Re: Why corruption memory in one database affects all the cluster?

From: Jeff Janes <jeff(dot)janes(at)gmail(dot)com>
To: Ru Devel <rudevel(at)gmail(dot)com>
Cc: "pgsql-general(at)postgresql(dot)org" <pgsql-general(at)postgresql(dot)org>
Subject: Re: Why corruption memory in one database affects all the cluster?
Date: 2014-07-14 20:20:06
Message-ID: CAMkU=1wAfm4UTGCwwydhPX-X0DkHvPXrAZ4JXDMdnrMSFC30sg@mail.gmail.com
Views: Raw Message | Whole Thread | Download mbox | Resend email
Thread:
Lists: pgsql-general

On Sun, Jul 13, 2014 at 12:07 PM, Ru Devel <rudevel(at)gmail(dot)com> wrote:

> Hello,
>
> I have postgres 9.3.4 running on linux, and ~20 databases in the cluster.
>
> All the cluster was migrated from 9.2 using pg_upgradecluster.
>
> After migration autovacuum started to fail in one database, causing entire
> cluster crashes:
>
>
> 2014-07-13 21:16:24 MSK [5665]: [1-1] db=,user= PANIC: corrupted item
> pointer: offset = 5292, size = 24
> 2014-07-13 21:16:24 MSK [29131]: [417-1] db=,user= LOG: server process
> (PID 5665) was terminated by signal 6: Aborted
> 2014-07-13 21:16:24 MSK [29131]: [418-1] db=,user= DETAIL: Failed process
> was running: autovacuum: VACUUM public.postfix_stat0 (to prevent wraparound)
> 2014-07-13 21:16:24 MSK [29131]: [419-1] db=,user= LOG: terminating any
> other active server processes
> 2014-07-13 21:16:24 MSK [29597]: [1-1] db=,user= WARNING: terminating
> connection because of crash of another server process
>
> I have two questions:
>
> 1) why in case of some problem with only one database, only one place of
> memory we have entire-server problem?

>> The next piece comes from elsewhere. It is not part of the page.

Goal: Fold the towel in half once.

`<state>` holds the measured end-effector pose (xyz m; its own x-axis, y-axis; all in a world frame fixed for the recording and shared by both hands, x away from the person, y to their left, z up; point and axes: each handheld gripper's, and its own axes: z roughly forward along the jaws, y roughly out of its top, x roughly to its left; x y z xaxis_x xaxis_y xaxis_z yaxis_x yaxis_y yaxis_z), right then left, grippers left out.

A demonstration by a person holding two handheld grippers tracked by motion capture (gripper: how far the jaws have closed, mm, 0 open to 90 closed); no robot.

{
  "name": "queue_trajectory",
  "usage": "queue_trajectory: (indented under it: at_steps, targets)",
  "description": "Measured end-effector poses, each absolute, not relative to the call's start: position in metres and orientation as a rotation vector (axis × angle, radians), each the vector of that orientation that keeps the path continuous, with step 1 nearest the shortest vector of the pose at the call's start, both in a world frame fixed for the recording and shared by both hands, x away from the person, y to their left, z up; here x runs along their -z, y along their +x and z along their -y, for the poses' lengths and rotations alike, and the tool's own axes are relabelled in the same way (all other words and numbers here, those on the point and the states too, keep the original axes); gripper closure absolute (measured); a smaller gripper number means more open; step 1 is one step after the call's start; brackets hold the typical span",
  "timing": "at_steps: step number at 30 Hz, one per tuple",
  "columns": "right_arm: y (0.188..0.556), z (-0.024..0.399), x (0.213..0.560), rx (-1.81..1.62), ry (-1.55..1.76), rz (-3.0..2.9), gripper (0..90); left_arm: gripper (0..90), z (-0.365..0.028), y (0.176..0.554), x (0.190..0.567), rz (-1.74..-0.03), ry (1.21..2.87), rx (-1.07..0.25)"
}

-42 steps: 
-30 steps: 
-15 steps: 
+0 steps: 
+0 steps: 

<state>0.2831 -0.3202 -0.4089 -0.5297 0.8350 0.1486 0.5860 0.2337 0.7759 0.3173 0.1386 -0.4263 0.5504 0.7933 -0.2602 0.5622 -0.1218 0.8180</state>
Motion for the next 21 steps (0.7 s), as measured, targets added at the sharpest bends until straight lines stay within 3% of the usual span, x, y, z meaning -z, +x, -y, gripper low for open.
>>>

The database with problem is not
> important but this corrupted memory inside it leads to frequent
> cluster-wide restart so all my server suffering from this local problem.
> Why postmaster should restart all backends if only one dies?
>

In general what this means is that the error has occurred in a "critical
section". The backend has taken a lock to protect a part of shared memory,
and (possibly) made changes that put the shared memory into an inconsistent
state, but now it cannot complete the process, putting shared memory back
into a new consistent state. It cannot release the lock it holds, because
that would allow other processes to see this inconsistent state. So
restarting entire system is the only alternative. This is drastic, and
that is why they try to make critical sections as small as possible.

It is possible that this code does not really need to be in a "critical
section", but that it is just the case that no one has done the work to
rearrange the code to take it out of the critical section.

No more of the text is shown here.